* _Information provided_
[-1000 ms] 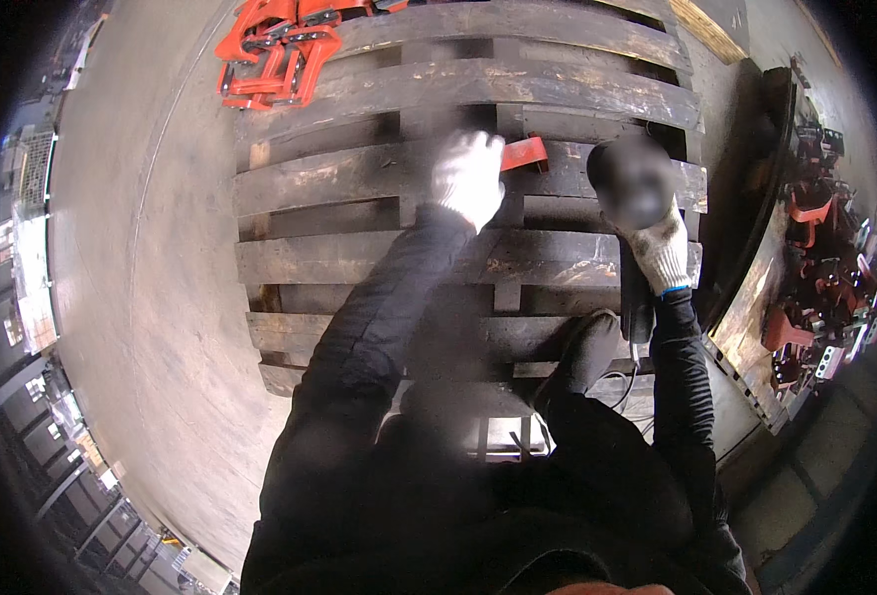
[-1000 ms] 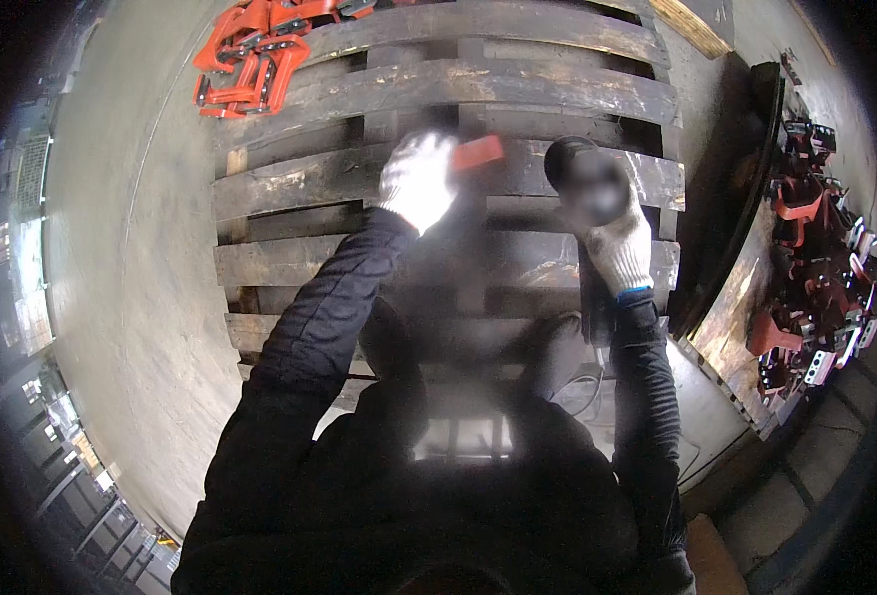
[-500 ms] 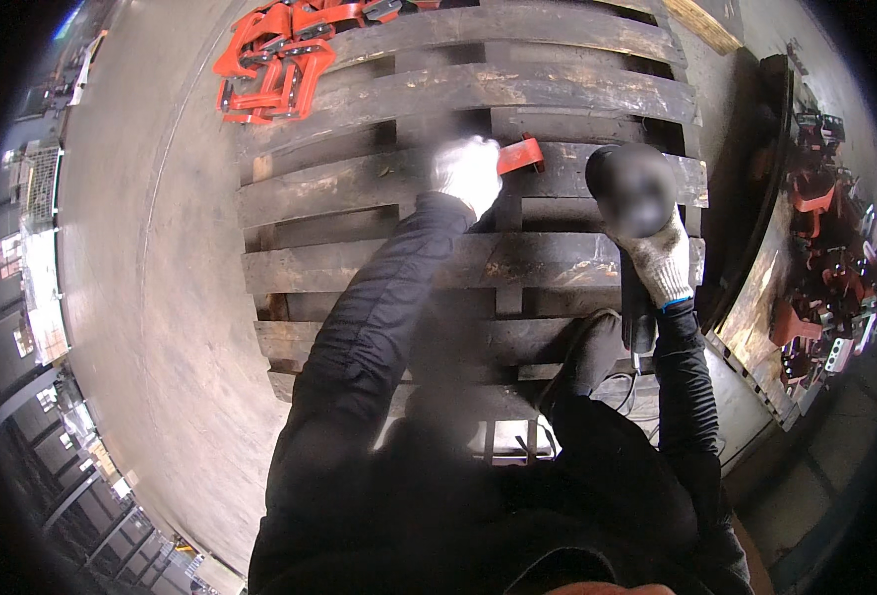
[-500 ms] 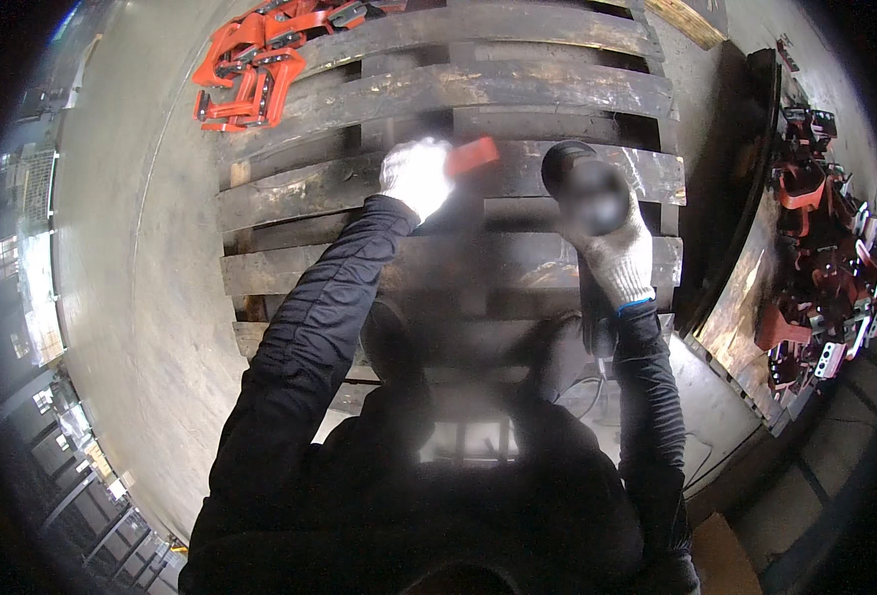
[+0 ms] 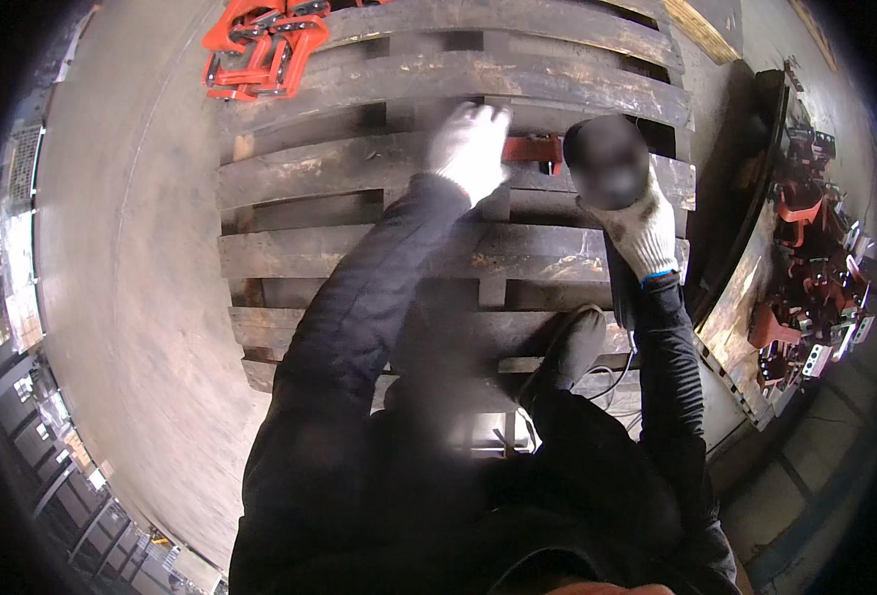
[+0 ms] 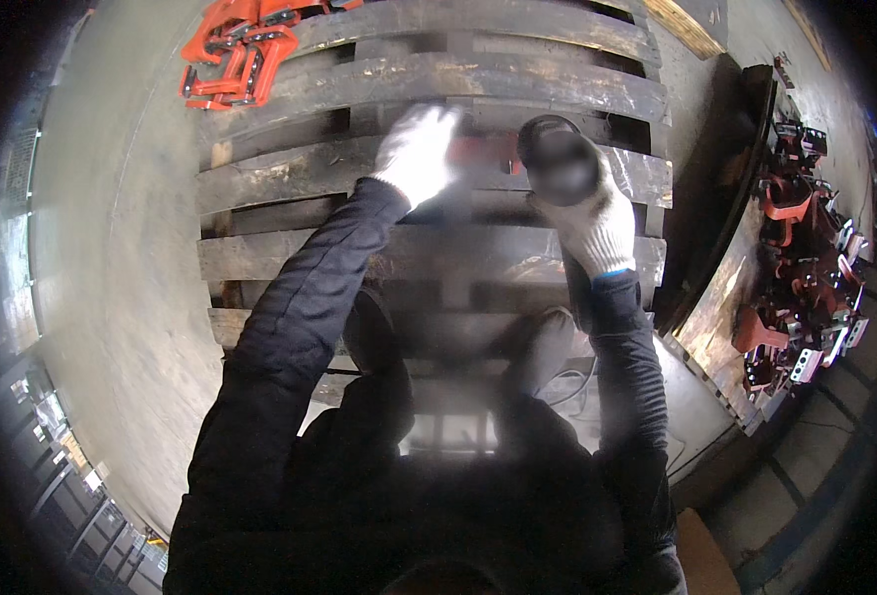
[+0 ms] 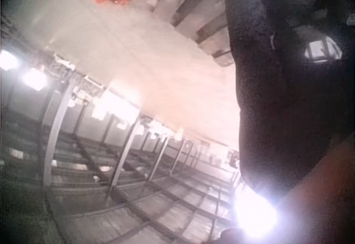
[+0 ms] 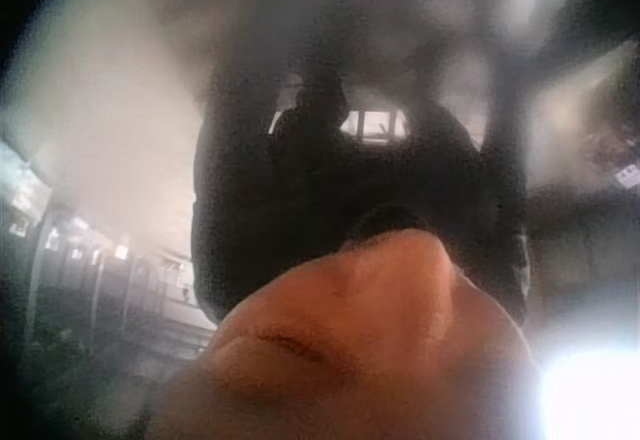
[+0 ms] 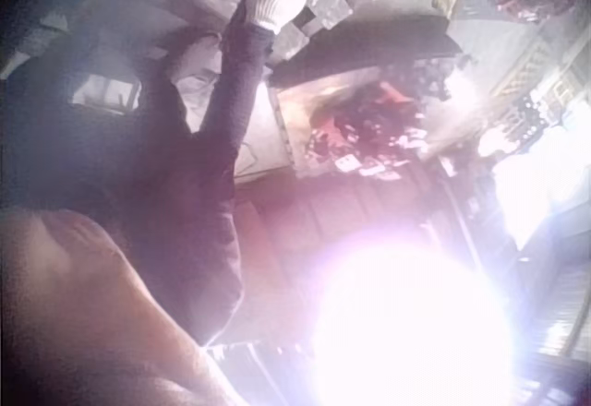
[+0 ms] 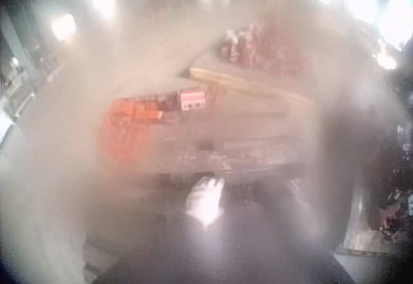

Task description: The person uses an angle grinder to smooth the edges of red metal parts on a wooden pallet. They repeatedly pick up each part, grind its edges, and place it back on the pallet.

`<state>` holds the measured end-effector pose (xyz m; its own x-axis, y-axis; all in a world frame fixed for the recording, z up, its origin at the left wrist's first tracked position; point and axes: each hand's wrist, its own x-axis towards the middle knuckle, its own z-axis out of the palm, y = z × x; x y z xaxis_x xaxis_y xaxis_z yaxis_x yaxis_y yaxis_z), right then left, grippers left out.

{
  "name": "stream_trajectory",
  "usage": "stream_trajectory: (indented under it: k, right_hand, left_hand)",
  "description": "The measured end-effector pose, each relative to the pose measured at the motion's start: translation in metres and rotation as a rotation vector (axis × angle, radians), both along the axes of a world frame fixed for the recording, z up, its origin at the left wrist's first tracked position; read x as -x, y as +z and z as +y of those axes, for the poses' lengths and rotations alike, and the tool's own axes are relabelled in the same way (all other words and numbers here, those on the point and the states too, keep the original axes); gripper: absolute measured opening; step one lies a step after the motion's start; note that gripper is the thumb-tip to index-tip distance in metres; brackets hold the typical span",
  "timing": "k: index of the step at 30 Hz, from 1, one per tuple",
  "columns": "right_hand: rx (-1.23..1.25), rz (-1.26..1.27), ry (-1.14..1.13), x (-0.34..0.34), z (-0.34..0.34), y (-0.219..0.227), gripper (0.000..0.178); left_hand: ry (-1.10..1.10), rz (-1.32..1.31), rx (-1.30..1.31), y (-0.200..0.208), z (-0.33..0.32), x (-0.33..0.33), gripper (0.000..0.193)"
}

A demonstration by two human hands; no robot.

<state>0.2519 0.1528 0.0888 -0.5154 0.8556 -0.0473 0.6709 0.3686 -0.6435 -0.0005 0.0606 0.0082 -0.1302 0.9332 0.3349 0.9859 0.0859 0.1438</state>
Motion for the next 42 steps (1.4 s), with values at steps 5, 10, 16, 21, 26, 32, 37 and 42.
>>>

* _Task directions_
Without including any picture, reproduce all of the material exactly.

* _Exercise answer_
[-1000 ms] 
[-1000 ms] 
[-500 ms] 
[-500 ms] 
[+0 ms] 
[+0 ms] 
[+0 ms] 
[+0 ms] 
[+0 ms] 
[+0 ms] 

Task description: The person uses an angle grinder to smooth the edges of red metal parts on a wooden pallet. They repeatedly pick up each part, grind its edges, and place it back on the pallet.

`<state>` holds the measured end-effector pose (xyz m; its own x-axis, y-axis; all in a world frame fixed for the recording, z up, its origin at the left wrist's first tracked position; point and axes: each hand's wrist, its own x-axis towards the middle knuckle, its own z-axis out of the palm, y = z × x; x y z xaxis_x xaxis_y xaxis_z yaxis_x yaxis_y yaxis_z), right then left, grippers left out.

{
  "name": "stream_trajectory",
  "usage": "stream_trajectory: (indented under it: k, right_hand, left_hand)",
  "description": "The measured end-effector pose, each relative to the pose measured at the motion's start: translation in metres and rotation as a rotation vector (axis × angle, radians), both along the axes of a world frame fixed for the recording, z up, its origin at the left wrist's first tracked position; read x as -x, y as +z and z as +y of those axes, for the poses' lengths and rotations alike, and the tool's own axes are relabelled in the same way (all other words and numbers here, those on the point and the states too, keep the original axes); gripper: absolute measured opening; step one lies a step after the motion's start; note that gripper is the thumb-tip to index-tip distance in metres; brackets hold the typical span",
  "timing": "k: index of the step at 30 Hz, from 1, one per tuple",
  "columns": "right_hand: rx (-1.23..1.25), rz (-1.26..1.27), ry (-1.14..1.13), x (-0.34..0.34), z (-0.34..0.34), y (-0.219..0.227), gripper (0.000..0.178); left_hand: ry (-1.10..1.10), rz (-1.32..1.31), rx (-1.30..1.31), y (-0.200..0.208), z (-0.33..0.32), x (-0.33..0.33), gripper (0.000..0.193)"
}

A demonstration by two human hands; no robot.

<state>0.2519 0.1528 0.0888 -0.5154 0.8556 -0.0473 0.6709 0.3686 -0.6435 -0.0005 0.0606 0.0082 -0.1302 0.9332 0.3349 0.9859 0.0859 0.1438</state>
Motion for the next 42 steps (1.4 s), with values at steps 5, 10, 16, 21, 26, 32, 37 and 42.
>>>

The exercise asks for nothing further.